● Problem description
Up to and including the line with "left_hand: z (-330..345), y", restate the records below word for word, beginning with their first line.

● Records from a data collection
* * * * *

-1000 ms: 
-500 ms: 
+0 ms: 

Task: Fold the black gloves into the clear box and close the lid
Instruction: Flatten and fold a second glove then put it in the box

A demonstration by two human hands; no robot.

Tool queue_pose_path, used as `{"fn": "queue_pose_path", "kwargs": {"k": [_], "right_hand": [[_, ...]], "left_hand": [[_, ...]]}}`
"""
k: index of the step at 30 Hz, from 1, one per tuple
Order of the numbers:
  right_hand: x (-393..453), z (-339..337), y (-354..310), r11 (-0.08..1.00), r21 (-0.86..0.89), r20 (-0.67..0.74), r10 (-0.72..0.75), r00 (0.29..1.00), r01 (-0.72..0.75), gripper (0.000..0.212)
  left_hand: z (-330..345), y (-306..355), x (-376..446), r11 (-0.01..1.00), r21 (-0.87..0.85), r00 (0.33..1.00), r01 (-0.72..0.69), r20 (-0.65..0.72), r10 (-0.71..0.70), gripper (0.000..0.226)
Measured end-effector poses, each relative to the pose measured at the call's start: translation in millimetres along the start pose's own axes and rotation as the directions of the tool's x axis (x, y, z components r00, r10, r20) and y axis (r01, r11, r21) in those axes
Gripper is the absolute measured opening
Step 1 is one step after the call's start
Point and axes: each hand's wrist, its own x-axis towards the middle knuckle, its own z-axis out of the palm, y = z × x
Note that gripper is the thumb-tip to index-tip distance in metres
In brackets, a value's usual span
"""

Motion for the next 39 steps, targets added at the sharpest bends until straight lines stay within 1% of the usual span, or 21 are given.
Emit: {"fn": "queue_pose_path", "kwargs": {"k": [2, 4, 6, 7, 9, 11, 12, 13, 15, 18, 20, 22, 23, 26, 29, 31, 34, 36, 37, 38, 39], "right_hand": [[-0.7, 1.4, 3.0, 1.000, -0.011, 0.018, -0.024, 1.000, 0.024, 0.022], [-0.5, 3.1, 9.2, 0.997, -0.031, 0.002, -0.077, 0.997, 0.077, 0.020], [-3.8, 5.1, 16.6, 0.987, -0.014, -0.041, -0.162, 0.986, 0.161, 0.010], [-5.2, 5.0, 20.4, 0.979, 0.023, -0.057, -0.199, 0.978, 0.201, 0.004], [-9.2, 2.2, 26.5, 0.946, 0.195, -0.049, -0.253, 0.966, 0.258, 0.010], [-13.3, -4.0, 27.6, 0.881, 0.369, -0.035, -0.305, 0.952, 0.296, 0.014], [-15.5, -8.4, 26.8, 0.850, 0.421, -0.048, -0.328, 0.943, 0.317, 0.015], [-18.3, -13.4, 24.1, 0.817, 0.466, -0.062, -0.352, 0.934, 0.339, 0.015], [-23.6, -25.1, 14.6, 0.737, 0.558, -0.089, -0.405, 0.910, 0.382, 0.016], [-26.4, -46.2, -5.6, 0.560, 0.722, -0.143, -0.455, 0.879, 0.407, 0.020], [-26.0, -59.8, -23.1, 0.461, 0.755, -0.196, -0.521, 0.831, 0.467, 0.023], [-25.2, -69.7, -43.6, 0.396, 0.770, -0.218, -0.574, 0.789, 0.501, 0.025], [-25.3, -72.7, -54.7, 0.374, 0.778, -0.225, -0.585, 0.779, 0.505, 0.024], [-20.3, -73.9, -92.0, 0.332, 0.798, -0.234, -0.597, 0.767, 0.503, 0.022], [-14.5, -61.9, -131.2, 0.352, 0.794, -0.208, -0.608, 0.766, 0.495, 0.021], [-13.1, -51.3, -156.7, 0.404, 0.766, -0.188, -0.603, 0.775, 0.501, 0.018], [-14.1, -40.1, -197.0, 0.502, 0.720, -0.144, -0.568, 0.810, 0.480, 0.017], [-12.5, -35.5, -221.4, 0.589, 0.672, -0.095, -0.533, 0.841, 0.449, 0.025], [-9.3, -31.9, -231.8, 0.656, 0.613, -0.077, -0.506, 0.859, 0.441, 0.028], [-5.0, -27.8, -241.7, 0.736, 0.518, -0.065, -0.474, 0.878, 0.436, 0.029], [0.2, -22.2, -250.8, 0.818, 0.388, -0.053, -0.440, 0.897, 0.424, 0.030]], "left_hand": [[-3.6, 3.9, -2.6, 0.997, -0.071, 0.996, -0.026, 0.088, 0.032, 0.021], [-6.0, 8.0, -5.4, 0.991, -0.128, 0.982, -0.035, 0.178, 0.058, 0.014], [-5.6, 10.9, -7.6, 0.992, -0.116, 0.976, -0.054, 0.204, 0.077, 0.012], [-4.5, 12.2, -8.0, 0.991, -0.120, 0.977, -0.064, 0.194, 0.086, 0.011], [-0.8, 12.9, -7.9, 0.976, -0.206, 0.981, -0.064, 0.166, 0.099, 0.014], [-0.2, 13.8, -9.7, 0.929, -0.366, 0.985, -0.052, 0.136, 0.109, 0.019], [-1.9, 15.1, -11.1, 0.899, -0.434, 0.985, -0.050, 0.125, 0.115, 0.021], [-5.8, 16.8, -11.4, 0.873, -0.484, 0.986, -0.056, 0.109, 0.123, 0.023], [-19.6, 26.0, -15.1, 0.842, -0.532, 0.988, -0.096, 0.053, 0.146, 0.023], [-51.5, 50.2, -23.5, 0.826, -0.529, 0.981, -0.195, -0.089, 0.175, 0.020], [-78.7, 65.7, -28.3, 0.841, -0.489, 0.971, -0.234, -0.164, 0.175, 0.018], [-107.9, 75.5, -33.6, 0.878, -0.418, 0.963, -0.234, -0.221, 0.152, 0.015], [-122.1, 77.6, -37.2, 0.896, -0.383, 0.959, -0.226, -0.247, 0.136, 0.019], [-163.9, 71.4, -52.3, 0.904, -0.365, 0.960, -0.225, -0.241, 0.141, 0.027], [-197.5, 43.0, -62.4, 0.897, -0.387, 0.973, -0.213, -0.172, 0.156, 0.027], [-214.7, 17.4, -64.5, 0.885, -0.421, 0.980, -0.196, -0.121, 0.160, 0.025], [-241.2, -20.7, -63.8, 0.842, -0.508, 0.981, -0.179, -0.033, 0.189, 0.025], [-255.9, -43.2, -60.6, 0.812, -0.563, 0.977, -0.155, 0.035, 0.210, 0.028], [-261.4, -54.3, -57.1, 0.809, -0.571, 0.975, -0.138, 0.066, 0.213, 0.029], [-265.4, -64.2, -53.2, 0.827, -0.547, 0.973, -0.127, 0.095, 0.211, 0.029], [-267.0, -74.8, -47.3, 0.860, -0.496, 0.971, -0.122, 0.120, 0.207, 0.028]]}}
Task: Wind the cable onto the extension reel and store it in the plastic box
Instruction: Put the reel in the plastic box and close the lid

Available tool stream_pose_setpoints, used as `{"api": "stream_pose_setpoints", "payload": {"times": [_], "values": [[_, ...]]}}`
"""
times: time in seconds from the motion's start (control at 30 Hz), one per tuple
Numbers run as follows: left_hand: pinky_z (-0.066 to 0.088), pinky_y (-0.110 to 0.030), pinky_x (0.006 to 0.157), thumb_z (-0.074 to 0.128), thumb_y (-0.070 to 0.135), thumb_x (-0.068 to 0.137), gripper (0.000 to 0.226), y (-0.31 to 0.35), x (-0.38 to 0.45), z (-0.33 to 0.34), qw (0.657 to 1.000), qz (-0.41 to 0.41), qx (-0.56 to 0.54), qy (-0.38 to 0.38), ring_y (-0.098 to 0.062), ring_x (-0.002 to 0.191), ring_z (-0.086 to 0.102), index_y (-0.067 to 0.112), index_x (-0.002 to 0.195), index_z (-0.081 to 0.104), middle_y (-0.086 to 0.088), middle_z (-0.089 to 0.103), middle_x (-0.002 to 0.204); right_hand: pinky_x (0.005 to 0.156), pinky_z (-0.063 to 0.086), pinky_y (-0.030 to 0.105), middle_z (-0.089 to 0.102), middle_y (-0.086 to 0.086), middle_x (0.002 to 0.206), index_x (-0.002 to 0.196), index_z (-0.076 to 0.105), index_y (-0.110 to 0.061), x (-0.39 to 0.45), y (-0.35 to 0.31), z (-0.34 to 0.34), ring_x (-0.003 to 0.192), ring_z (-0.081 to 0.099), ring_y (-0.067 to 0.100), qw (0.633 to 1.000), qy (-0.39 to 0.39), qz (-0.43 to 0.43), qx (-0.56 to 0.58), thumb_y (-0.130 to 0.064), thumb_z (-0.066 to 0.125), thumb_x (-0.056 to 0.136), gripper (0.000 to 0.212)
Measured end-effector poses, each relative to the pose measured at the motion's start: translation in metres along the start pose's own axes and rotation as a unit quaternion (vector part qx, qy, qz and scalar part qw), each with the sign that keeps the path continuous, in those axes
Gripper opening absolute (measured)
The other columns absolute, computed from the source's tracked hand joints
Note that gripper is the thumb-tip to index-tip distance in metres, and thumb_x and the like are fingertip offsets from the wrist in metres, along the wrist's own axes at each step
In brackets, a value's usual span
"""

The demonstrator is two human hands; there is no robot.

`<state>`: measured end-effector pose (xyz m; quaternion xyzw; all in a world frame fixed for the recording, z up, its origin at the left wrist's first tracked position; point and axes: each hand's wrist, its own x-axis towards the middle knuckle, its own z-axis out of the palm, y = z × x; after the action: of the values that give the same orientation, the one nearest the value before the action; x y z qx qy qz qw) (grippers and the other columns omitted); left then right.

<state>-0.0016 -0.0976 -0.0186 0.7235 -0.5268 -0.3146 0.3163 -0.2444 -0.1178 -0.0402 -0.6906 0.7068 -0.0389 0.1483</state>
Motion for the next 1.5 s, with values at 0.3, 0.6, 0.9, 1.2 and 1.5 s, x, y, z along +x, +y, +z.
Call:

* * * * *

● Response
-1000 ms: 
-500 ms: 
+0 ms: 

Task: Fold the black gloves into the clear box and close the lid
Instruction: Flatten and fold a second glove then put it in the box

A demonstration by two human hands; no robot.

Tool queue_pose_path, used as `{"fn": "queue_pose_path", "kwargs": {"k": [_], "right_hand": [[_, ...]], "left_hand": [[_, ...]]}}`
"""
k: index of the step at 30 Hz, from 1, one per tuple
Order of the numbers:
  right_hand: x (-393..453), z (-339..337), y (-354..310), r11 (-0.08..1.00), r21 (-0.86..0.89), r20 (-0.67..0.74), r10 (-0.72..0.75), r00 (0.29..1.00), r01 (-0.72..0.75), gripper (0.000..0.212)
  left_hand: z (-330..345), y (-306..355), x (-376..446), r11 (-0.01..1.00), r21 (-0.87..0.85), r00 (0.33..1.00), r01 (-0.72..0.69), r20 (-0.65..0.72), r10 (-0.71..0.70), gripper (0.000..0.226)

The response is complete as it stands.